For the athletes, the entire route circles 180km along the river…and for the rest of us, the roads are closed but the trains still run – which means that it’s easy to take your bike on board a train and start and end your ride at different points on the tour. As you make your way from town to town, (see the map), you’ll find lots of places to stop for a bite, a beer or for a sample of delicious Mosel wine. Think of it as a really long street party.

To help you get there and back, Deutsche Bahn will run extra trains to shuttle cyclists between Trier and Koblenz from 7:30am and 7:30pm (schedule here). Or, if you prefer cruising on boats to bikes, there’s a schedule for that, too, available here.

Don’t forget: bicycles are always free on CFL trains, so why not take advantage of the 8€ one day Luxembourg Ville to Trier ticket special and take your bike out for a spin down the Mosel?

June 22-23
Luxembourg National Day
Luxembourg National Day began as Groussherzoginsgebuertsdag, or “the Grand Duchess’s Birthday.” It was a celebration to commemorate the birthday of Luxembourg’s beloved Grande Duchesse Charlotte, who reigned from 1919 to 1964. Her birthday was actually January 23, but in 1962 the date of the celebration was changed from January 23 to June 23 because the weather was much nicer five months later in the year. (After all, who wants to celebrate outside, in the cold of winter?) When her son, Grand Duke Jean, took the throne in 1964, the date of the celebration remained the same but the meaning changed and now instead of a birthday celebration, the festivities mark a national day of pride.

And there is so much pride in Luxembourg that the celebrating actually begins on the 22nd. By the time everyone leaves work on that day, stages have been constructed all over town, the sausage and beer trucks are out in full force (naturally) and as the 150,000 people who attend the celebration every year filter into Luxembourg Ville, it quickly becomes the craziest, loudest place you’ve ever seen. When night falls, there is a torchlight procession, followed by a spectacular display of fireworks that are lit above the Pétrusse Valley (you’ll want to find a viewing spot early, the crowds are shoulder to shoulder by the time the fireworks start) and then the music and merrymaking continue more or less until the sun begins to rise. Then, true to form, it’s back to business as soon as daylight hits; by the time you wake up from your beer and sausage induced sleep, the streets will be so clean that you’d never know there was a gigantic party all over town the night before.
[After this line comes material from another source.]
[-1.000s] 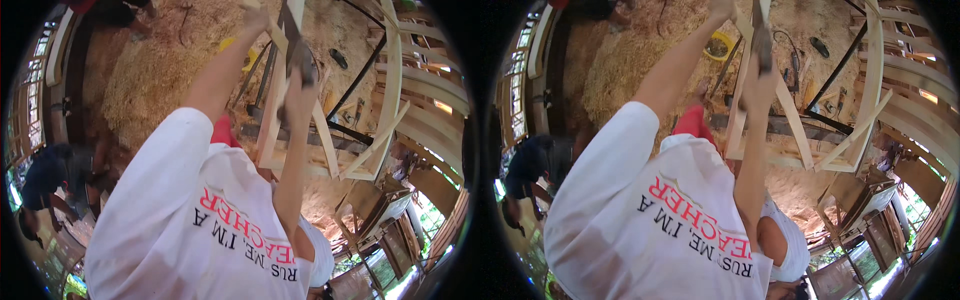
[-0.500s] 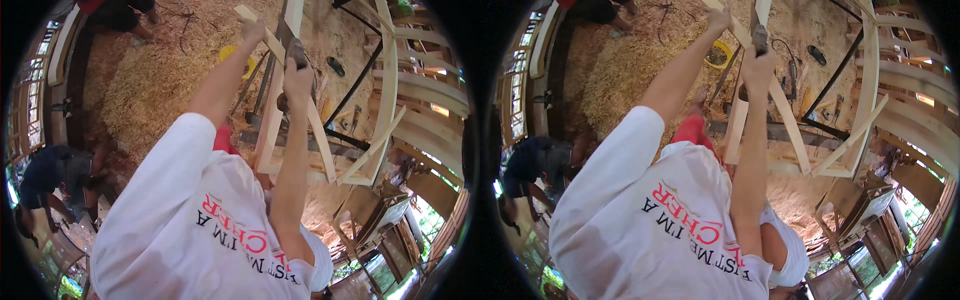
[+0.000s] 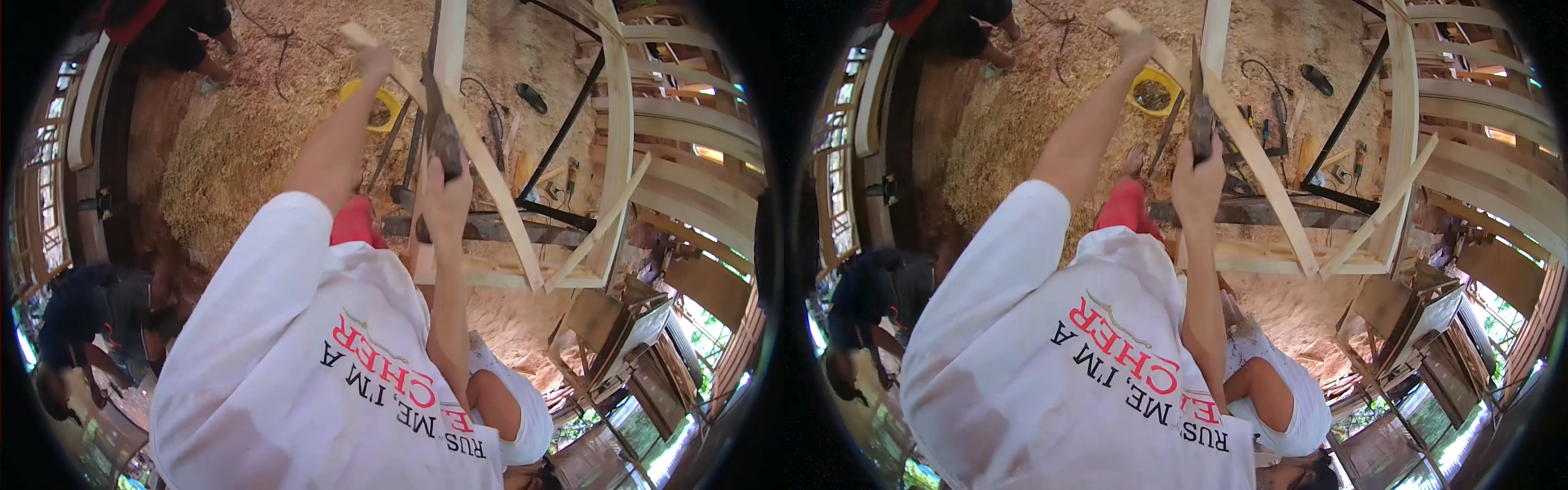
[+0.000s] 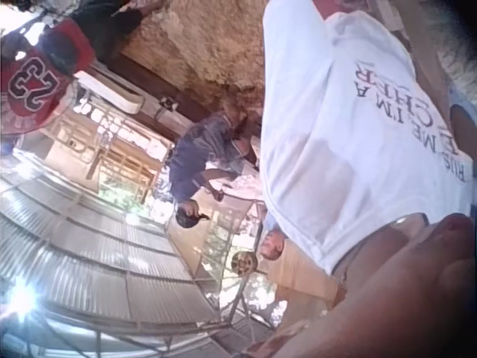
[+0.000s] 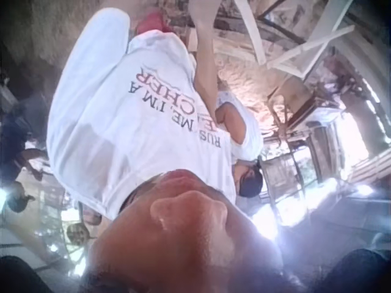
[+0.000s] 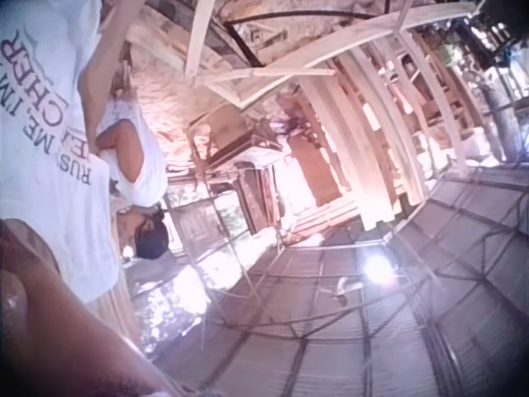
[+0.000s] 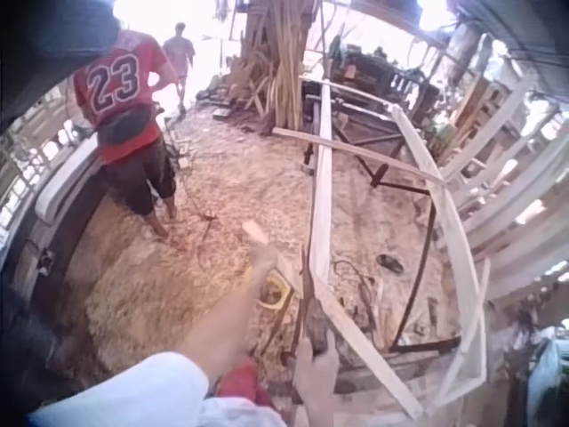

In contrast, the actual National Day is a much more sober (in all definitions of the word) affair, with a mass in the morning that is attended by the Grand Duke and Grande Duchesse (this is televised on RTL), a military parade, the firing of cannons and an afternoon of family games and activities. If you’re in the area: don’t miss it!

Have a great time, and if there’s a June 2011 event that I have not included above but that you love and think should not be missed, please let others know by leaving a comment below! For a complete list of all events happening throughout Luxembourg this summer and beyond, check out


  1. Don't forget Aal Dikkrech in Dikirch on the Weekend 9-10th july, an evening beer festival around the old church in Diekirch, a party not to miss.

  2. I can't wait to see your videos and read the recaps from all these fun June events! Looks like we'll need to come in June next time.
    By the way we grilled out sausages yesterday and put the Lux Mutard on them that you brought us - they were so delicious! I had a NA Bitte with it too, of course it wasn't as good as being there but I can pretend!

  3. Jen, I love that you're living your own Luxembourg right in your backyard!!